ところがつい先日この電車に乗った時、
何を間違えたのか、おじさんが一人乗っていた。
多分、東京の人では無いのだろう。
「気づかない」ということは幸せなことだ。
私は一瞬教えてあげようかと思ったが、離れていたし、
周りの女性も何も言わないので、そっと観察していた。
「知らない」ということは幸せなことだ。
専用車であることを知らないこのおじさんは、
周りが女性ばかりなので、結構うれしかったのかも知れない。
それを不思議に思わないところが、大きな間違いなのだが・・・。
そのとき私は新宿で降りたが、新宿では随分混み合ってきて、
その後白い目で見られたかも知れない。
あれだけ窓ガラスにも、ピンクのシールが貼ってある電車なのに、
気づかないものだなあ・・・と、逆に感心してしまった。
地方の男性の皆さん!
東京に出張に来たら、朝の1両目、ピンクのシールには、
くれぐれもお気をつけください!
先日、その女性専用車両に乗って飯田橋まででかけた。
ここに「こころとからだの元気プラザ」という女性専用の病院がある。
日本で初めての本格的なトータルウィメンズクリニックとのこと。
人の臓器だけを見るのではなく、
一人ひとりをオーダーメイドで診るという病院だ。
1階から6階まで名前がついている。
2階は森のフロア、3階は海のフロア、4階はアジアンリゾートのフロア、
5階は空と大地のフロア、そして6階が女性専用の天使のフロアと、
名前がつけられている。(どこかの葬祭ホールのようです)
その6階が、受付から看護師、医師まで、すべてが女性だけというフロアだ。
うたい文句も「メルヘンチックなエンジェルアートがお迎えする女性専用の
フロアです。プライバシー性の高い空間と心地よいヒーリングミュージック
で居心地の良さを追求しました」と書いてある。
それこそ、ここに男性が入ってくれば丁寧にお断りをされるだろう。
他のフロアには男女の外来診療科があるが、この階だけは女性専門。
健康診断もやっているので、待合室にいると、
次から次へと周辺の会社のOLさんたちや老若女性が入ってくる。
![](http://www.mcpbb.com/blog/archives/061028-3.jpg)

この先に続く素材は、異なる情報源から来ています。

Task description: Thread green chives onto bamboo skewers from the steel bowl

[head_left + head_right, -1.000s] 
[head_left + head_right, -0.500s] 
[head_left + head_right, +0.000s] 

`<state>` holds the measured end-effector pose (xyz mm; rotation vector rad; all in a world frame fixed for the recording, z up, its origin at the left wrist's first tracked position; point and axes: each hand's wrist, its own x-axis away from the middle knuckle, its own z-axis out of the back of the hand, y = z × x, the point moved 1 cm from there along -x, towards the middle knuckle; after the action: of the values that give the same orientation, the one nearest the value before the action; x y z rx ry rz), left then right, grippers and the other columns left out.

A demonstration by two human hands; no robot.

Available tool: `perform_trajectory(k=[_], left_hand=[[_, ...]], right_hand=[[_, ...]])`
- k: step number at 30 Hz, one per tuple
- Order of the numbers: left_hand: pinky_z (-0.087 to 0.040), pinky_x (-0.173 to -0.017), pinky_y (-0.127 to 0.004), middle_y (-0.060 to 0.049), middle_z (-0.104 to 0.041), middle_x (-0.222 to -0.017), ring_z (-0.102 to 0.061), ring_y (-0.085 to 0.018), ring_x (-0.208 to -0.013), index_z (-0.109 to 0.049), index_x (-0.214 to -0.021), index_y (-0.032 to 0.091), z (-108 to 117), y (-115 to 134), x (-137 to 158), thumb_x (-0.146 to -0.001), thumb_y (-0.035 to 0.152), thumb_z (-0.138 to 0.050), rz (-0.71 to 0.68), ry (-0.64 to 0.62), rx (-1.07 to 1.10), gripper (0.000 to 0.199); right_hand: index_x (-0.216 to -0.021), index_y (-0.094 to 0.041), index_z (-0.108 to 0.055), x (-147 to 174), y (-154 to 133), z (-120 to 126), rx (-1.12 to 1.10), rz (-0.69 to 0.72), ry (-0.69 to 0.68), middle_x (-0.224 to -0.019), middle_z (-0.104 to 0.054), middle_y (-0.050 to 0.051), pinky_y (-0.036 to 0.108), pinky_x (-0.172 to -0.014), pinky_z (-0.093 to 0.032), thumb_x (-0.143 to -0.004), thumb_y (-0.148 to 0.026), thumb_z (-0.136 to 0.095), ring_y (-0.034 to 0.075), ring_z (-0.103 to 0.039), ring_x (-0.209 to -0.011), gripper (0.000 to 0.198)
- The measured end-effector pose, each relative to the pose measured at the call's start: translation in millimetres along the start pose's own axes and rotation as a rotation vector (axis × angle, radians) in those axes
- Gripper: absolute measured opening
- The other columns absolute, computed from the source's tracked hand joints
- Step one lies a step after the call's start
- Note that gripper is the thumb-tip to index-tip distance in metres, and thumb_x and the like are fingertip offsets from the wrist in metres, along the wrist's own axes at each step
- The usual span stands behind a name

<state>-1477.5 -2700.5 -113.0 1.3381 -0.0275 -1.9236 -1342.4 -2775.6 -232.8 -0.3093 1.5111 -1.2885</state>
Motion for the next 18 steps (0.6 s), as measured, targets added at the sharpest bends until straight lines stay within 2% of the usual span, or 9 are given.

1階のエントランスは、ホテルのような雰囲気でとても広くて明るい。
受付では、入ってくる人一人ひとりに係が挨拶をしてくれる。
ロビー横では、アートの個展をやっていて、素敵なオブジェが風に揺れている。
6階女性専用のロビーは、まるで応接室のようだ。
洋家具や、籐の椅子が置いてあるし書籍も多い。
椅子は、他人と目が合わないような配置になっている。
自由に飲めるコーヒーやお水が置いてあって、
自然体でゆったりと過ごすことが出来る。
廊下がまっすぐではなく、壁は曲線を描くようにデザインされている。
人の目を気にすることなく、静かにすごせたことはとてもよかった。
壁の色、素材、デザイン・・・。
女性が好むようなおしゃれな空間だった。
診察室も、個人が大切にされていると感じた。
私が入った診察室には、おしゃれな洋家具が置いてあった。
![](http://www.mcpbb.com/blog/archives/061028-4.jpg)
そしてその良さは、ハードばかりでは無い。
検査を担当した看護師も、女性の医師も、
コミュニケーションがトレーニングされていると感じた。
診察や検査では必ず行われる「説明」「患者の理解」「その確認」が、
きちんとなされていた。
女性の目は厳しい。
特に病院内の清潔感、スタッフのやさしさ、親切さ、
それを気持ちだけではなく、言葉や動きで表現してほしい、
自分を見て欲しい・・・と思っている。
そういう気持ちに十分に応えてくれる病院だと感じた。
病院とは、頻繁に行く場所では無いだけに尚更その印象は強い。
とかく病気だけを見て、人を見ない医療への不信は多い。
私にとって「病院の中で大切にされていること」を実感できる場所だった。